Required work.
Would you copy every line of the listing below that includes the word "right"?

Information shown.
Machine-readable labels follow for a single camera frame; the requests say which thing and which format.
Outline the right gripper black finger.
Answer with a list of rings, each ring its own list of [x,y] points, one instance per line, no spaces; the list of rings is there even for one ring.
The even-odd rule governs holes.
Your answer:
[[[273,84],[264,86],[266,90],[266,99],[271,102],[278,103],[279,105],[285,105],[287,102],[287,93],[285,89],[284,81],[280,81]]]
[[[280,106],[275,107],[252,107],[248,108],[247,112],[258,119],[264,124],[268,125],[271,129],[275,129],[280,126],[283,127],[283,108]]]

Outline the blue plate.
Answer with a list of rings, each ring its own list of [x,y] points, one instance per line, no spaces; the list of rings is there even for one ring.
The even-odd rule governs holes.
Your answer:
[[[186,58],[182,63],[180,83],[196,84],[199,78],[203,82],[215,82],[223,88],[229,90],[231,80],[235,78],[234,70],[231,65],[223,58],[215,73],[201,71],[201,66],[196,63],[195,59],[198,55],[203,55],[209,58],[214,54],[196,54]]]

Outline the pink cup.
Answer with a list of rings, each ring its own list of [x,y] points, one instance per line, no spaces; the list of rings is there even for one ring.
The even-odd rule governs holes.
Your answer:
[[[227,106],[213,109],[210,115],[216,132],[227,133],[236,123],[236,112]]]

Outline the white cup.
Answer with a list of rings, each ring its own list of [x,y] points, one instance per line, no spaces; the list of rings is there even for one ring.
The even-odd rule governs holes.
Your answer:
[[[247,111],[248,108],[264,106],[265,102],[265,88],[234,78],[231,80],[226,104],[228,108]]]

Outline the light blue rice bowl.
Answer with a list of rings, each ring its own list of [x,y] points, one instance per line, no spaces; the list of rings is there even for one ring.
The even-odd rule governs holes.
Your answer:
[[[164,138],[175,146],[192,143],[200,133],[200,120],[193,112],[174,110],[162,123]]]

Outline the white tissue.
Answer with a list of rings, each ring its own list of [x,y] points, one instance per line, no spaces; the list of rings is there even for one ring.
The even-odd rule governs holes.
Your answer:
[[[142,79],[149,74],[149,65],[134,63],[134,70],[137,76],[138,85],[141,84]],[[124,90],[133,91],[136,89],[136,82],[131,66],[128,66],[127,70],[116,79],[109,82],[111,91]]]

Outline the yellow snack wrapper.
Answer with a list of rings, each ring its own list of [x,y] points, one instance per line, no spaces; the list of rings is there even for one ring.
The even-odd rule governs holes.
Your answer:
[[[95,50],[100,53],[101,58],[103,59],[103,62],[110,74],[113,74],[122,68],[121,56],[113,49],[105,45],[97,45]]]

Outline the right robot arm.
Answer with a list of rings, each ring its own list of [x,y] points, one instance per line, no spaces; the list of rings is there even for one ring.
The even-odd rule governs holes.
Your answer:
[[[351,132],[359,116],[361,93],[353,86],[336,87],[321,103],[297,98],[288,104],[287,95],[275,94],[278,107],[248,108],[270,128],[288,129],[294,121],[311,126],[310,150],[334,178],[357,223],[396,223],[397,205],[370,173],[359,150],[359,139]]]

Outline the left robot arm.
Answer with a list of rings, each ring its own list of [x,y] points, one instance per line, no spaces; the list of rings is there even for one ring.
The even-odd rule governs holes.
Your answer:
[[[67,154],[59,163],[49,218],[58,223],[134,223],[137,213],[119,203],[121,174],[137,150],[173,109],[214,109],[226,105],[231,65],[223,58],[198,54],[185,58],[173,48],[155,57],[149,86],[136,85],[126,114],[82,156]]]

Result.
Outline the right gripper black finger.
Outline the right robot arm.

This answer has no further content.